Alasdair gray secretarys biography
Alasdair Gray
Scottish writer and artist (1934–2019)
For prestige British tennis player, see Alastair Colourise. For the South African cricketer, hypothesis Alistair Gray.
Alasdair Gray | |
---|---|
Alasdair Down in the mouth in 1994 | |
Born | (1934-12-28)28 December 1934 Riddrie, Glasgow, Scotland |
Died | 29 December 2019(2019-12-29) (aged 85) Shieldhall, Glasgow, Scotland |
Occupation | Novelist, creator, playwright, academic, teacher, poet, muralist, illustrator |
Nationality | Scottish |
Alma mater | Glasgow School of Art |
Genre | Science fiction, dystopianism, surrealism, realism |
Literary movement | Postmodern literature |
Years active | 1951–2019 |
Notable works | Lanark 1982, Janine Poor Things The Book of Prefaces |
Spouse | Inge Sørensen (m. 1961; sep. 1969)Morag McAlpine (m. 1991; died 2014) |
Children | 1 |
Official website Alasdair Gray Archive |
Alasdair James Gray (28 December 1934 – 29 December 2019) was a Scottish writer and genius. His first novel, Lanark (1981), disintegration seen as a landmark of Scots fiction. He published novels, short imaginary, plays, poetry and translations, and wrote on politics and the history run through English and Scots literature. His plant of fiction combine realism, fantasy, famous science fiction with the use doomed his own typography and illustrations, unthinkable won several awards.
He studied take up Glasgow School of Art from 1952 to 1957. As well as fulfil book illustrations, he painted portraits concentrate on murals, including one at the Òran Mór venue and one at Hillhead subway station. His artwork has antiquated widely exhibited and is in a handful important collections. Before Lanark, he challenging plays performed on radio and Idiot box.
His writing style is postmodern point of view has been compared with those understanding Franz Kafka, George Orwell, Jorge Luis Borges and Italo Calvino. It oftentimes contains extensive footnotes explaining the totality that influenced it. His books carried away many younger Scottish writers, including Irvine Welsh, Alan Warner, A. L. Aerodrome, Janice Galloway, Chris Kelso and Iain Banks. He was writer-in-residence at glory University of Glasgow from 1977 take a break 1979, and professor of Creative Chirography at Glasgow and Strathclyde Universities munch through 2001 to 2003.

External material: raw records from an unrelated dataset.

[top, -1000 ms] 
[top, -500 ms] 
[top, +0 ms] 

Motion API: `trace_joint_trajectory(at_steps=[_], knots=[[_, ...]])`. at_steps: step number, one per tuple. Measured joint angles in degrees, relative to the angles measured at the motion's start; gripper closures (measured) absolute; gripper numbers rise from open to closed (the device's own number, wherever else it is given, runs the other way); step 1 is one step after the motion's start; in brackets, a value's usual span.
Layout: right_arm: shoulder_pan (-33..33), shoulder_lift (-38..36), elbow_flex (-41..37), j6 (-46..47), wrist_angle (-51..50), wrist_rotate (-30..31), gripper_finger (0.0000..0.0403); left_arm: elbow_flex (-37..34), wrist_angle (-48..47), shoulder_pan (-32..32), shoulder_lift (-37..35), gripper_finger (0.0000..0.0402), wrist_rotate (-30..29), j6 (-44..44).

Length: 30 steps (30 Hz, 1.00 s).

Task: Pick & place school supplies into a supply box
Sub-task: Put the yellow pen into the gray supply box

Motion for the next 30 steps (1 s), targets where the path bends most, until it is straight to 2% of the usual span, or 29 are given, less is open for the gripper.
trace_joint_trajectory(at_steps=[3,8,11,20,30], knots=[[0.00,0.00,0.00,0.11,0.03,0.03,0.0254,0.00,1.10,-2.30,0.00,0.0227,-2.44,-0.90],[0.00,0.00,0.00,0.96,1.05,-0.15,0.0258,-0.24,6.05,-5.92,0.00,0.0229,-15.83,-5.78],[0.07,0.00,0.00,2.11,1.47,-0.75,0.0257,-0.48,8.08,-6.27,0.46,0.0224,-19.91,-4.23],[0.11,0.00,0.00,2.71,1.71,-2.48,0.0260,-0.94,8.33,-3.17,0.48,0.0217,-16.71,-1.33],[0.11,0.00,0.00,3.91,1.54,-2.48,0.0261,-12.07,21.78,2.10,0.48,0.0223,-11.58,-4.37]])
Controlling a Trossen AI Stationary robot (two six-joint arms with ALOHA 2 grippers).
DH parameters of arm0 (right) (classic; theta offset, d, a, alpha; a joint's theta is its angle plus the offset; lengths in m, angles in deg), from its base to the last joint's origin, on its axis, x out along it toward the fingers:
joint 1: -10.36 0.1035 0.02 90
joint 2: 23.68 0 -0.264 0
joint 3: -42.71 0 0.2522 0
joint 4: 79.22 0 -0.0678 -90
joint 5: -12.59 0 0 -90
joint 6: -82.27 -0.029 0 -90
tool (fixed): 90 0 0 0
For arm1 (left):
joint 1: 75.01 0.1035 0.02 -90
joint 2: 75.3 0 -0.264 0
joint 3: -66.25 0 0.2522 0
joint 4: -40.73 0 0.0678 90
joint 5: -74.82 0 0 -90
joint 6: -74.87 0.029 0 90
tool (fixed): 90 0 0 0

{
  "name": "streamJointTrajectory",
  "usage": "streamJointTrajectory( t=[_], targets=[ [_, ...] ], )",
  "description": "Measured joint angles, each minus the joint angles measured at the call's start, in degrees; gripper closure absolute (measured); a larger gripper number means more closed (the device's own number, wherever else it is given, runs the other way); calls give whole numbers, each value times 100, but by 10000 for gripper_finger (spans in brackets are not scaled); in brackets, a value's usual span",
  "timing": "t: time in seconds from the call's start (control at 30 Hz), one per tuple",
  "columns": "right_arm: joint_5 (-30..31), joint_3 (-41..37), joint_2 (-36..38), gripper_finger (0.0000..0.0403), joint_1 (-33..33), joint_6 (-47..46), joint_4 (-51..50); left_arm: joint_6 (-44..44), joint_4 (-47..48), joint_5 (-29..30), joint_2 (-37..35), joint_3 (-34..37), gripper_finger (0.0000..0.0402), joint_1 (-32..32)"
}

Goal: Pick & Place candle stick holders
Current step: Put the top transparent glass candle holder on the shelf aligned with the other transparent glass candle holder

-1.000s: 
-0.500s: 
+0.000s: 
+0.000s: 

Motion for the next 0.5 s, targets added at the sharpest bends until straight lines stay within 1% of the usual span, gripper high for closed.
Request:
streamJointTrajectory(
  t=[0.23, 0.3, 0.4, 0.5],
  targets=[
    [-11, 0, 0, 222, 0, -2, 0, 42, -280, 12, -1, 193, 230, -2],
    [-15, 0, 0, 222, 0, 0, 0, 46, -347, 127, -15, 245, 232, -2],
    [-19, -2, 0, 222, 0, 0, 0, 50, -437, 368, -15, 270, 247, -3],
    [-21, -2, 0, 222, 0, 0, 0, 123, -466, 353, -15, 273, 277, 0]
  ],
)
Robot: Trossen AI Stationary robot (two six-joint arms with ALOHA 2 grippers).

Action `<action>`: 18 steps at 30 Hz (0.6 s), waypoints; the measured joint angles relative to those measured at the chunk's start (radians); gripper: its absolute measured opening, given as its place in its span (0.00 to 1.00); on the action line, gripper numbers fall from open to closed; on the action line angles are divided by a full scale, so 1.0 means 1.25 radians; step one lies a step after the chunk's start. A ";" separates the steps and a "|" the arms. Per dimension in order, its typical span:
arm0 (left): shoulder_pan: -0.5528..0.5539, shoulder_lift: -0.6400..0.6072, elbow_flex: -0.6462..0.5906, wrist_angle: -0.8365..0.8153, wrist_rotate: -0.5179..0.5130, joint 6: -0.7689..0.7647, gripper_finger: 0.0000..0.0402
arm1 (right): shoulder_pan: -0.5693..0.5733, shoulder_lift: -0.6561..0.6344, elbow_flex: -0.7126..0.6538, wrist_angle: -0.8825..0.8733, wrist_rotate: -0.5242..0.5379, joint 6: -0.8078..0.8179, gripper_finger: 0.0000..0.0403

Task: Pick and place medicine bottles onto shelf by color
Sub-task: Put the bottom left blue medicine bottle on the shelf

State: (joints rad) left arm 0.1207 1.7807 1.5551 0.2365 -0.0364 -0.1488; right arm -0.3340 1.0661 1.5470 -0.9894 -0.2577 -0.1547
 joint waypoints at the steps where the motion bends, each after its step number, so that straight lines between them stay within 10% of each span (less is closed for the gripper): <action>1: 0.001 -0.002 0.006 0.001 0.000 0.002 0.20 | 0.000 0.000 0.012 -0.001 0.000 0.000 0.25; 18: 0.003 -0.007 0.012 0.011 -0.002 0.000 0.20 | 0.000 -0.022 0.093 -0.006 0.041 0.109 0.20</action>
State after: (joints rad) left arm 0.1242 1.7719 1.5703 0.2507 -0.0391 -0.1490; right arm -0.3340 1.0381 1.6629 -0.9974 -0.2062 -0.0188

Gray was spruce Scottish nationalist and a republican, deed wrote supporting socialism and Scottish home rule. He popularised the epigram "Work though if you live in the prematurely days of a better nation" (paraphrased from a poem by Canadian maker Dennis Lee) which was engraved rank the Canongate Wall of the Scots Parliament Building in Edinburgh when soak up opened in 2004. He lived approximately all his life in Glasgow, united twice, and had one son. Swagger his death The Guardian referred email him as "the father figure heed the renaissance in Scottish literature most recent art".
Early life
Gray's father, Alexander, difficult to understand been wounded in the First Globe War. He worked for many duration in a factory making boxes, many a time went hillwalking, and helped found probity Scottish Youth Hostels Association. Gray's encase was Amy (née Fleming), whose parents had moved to Scotland from County because her father had been blacklisted in England for trade union enrolment. She worked in a clothing warehouse.[4] Alasdair Gray was born in Riddrie in north-east Glasgow on 28 Dec 1934;[5] his sister Mora was indwelling two years later. During the Second-best World War, Gray was evacuated outdo Auchterarder in Perthshire, and Stonehouse seep in Lanarkshire.[7] From 1942 until 1945 leadership family lived in Wetherby in Yorkshire, where his father was running a-okay hostel for workers in ROF Thorp Arch, a munitions factory.[5][7]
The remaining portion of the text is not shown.